ImunoCyt is another non invasive diagnostic tools in bladder cancer which combines immuno- fluorescence technique with urine cytology and its characterized by a high rate of false positive results induced by genitourinary benign disorders [52,53,54].

Conclusions

Bladder cancer is a real health problem worldwide because of its incidence, prevalence, high recurrence rate, with a long silent clinical evolution, which is diagnosed using medical imaging techniques and histopathological approach. A wide range of non invasive genetic biomarkers have been evaluated that can provide early diagnosis and, above all, may estimate and characterize bladder malignancies evolution, prognosis, survival rate, response to therapy, and can be also included as useful parameters in non invasive screening programs. Blood profiling for bladder cancers pathology might represent an interesting non-invasive test, showing accurate information about the tumor grade, therapy response and patients prognosis. Using-these molecular biomarkers in clinical practice might provide early diagnosis in bladder malignancies, precise therapy and improve clinical outcome patients.

Figure 1.

Figure 1

Bladder cancer diagnostic techniques-personal synthetic approach.

Table I.

Diagnostic value of miRNAs in bladder malignancies [30,31,32,33].

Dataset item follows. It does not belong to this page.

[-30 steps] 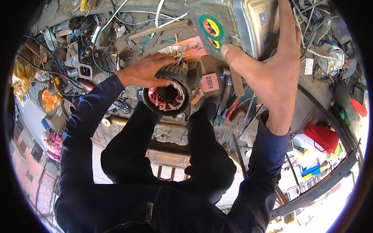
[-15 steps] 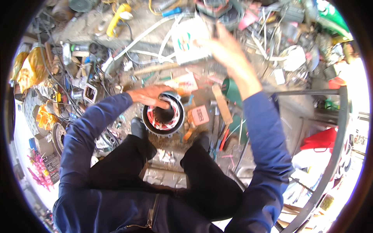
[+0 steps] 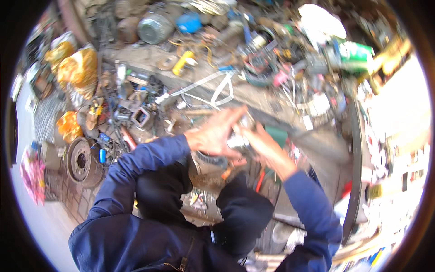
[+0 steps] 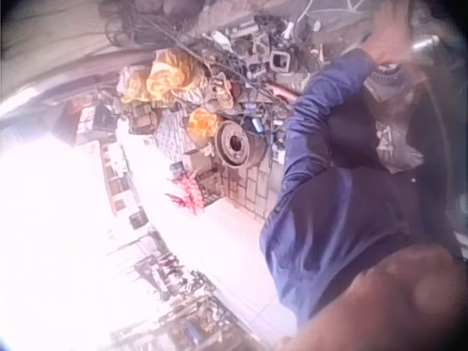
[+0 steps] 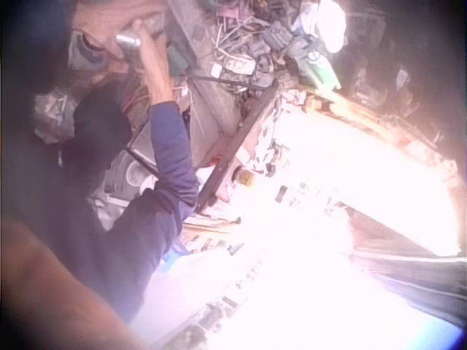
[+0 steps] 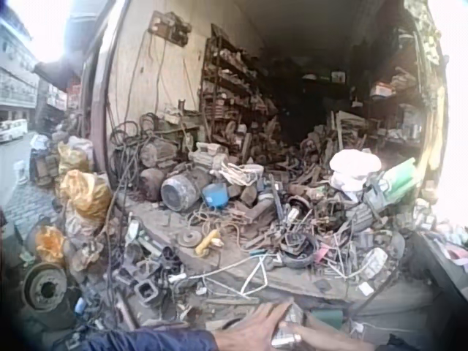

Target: The person picks up a small metal tin, opens it, and walks through a cluttered workshop. They sit on the floor, open a cylindrical container, and transfer some of its contents into the tin. They then stand, return to a workbench, and use a brush to stir the contents of the tin.

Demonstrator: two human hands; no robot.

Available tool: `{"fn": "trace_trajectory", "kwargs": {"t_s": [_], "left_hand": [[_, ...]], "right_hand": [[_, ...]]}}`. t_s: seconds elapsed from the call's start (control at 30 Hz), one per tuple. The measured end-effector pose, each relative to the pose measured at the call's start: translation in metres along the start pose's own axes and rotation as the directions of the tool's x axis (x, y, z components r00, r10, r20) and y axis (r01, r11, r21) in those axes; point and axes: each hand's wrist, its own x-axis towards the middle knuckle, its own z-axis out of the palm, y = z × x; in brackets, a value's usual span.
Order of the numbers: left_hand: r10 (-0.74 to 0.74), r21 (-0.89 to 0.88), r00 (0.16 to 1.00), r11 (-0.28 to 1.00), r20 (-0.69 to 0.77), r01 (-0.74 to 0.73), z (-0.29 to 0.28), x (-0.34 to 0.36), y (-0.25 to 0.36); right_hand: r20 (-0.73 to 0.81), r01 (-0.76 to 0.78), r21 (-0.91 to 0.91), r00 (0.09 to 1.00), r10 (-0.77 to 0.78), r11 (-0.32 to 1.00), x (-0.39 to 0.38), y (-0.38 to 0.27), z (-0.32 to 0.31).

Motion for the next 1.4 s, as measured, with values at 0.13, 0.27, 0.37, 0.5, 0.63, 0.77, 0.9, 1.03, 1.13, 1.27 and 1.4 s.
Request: {"fn": "trace_trajectory", "kwargs": {"t_s": [0.13, 0.27, 0.37, 0.5, 0.63, 0.77, 0.9, 1.03, 1.13, 1.27, 1.4], "left_hand": [[0.132, -0.245, 0.991, 0.962, 0.021, -0.123, -0.015, -0.025, 0.029], [0.302, -0.501, 0.953, 0.828, 0.019, -0.252, -0.007, -0.036, 0.035], [0.310, -0.583, 0.950, 0.779, 0.036, -0.232, 0.001, -0.041, 0.032], [0.348, -0.610, 0.936, 0.755, 0.060, -0.242, 0.005, -0.049, 0.030], [0.418, -0.574, 0.905, 0.761, 0.074, -0.304, 0.005, -0.064, 0.013], [0.445, -0.652, 0.894, 0.692, 0.049, -0.309, 0.007, -0.066, -0.010], [0.331, -0.742, 0.943, 0.641, 0.037, -0.196, 0.006, -0.061, -0.017], [0.261, -0.526, 0.965, 0.818, -0.025, -0.235, 0.004, -0.063, -0.026], [0.272, -0.568, 0.945, 0.755, -0.184, -0.328, 0.022, -0.060, -0.032], [0.334, -0.307, 0.871, 0.839, -0.361, -0.449, 0.032, -0.051, -0.035], [0.404, -0.208, 0.782, 0.812, -0.474, -0.545, 0.031, -0.036, -0.027]], "right_hand": [[0.020, 0.303, -0.699, 0.914, -0.405, 0.648, -0.061, -0.006, 0.001], [0.200, 0.458, -0.651, 0.872, -0.446, 0.605, -0.094, -0.010, 0.014], [0.212, 0.469, -0.697, 0.857, -0.469, 0.542, -0.105, -0.013, 0.024], [0.191, 0.421, -0.722, 0.884, -0.427, 0.549, -0.111, -0.015, 0.028], [0.336, 0.485, -0.516, 0.873, -0.354, 0.706, -0.107, -0.014, 0.020], [0.383, 0.547, -0.243, 0.813, -0.439, 0.801, -0.091, -0.013, 0.000], [0.069, 0.323, 0.334, 0.929, -0.365, 0.886, -0.068, 0.011, -0.028], [-0.108, 0.413, 0.667, 0.877, -0.468, 0.620, -0.048, 0.045, -0.049], [-0.263, 0.470, 0.730, 0.863, -0.432, 0.495, -0.038, 0.080, -0.061], [-0.415, 0.489, 0.755, 0.872, -0.258, 0.438, -0.021, 0.154, -0.078], [-0.524, 0.500, 0.791, 0.851, -0.033, 0.351, -0.001, 0.249, -0.106]]}}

MiRNA Diagnostic value in bladder cancer Specifications
MiRNA-145 + Diagnostic biomarker in muscle invasive bladder cancers
MiRNA-21 + Diagnostic biomarker in high grade bladder cancers

Table II.

Prognostic value of miRNAs in bladder malignancies [34,35,36,37].

miRNA Prognostic value in bladder cancer Specifications
MiRNA-137 ++ Poor prognostic biomarker for metastatic processes and fast clinical evolution
MiRNA-143 ++ Poor prognostic biomarker
MiRNA-222 ++ Poor prognostic biomarker
MiRNA-10b ++ Poor prognostic biomarkers for invasion and metastatic processes
MiRNA-29c + Prognostic biomarker Suppresses cell growth in bladder cancer

Acknowledgments

Dr. Truta Anamaria acknowledges financial support from an POSDRU grant no.159/1.5/S/138776 with title:”Model colaborativ institutional pentru translatarea cercetarii biomedicale in practica clinica –TRANSCENT “[Institutional collaborative model for the translation of biomedical research into clinical practice].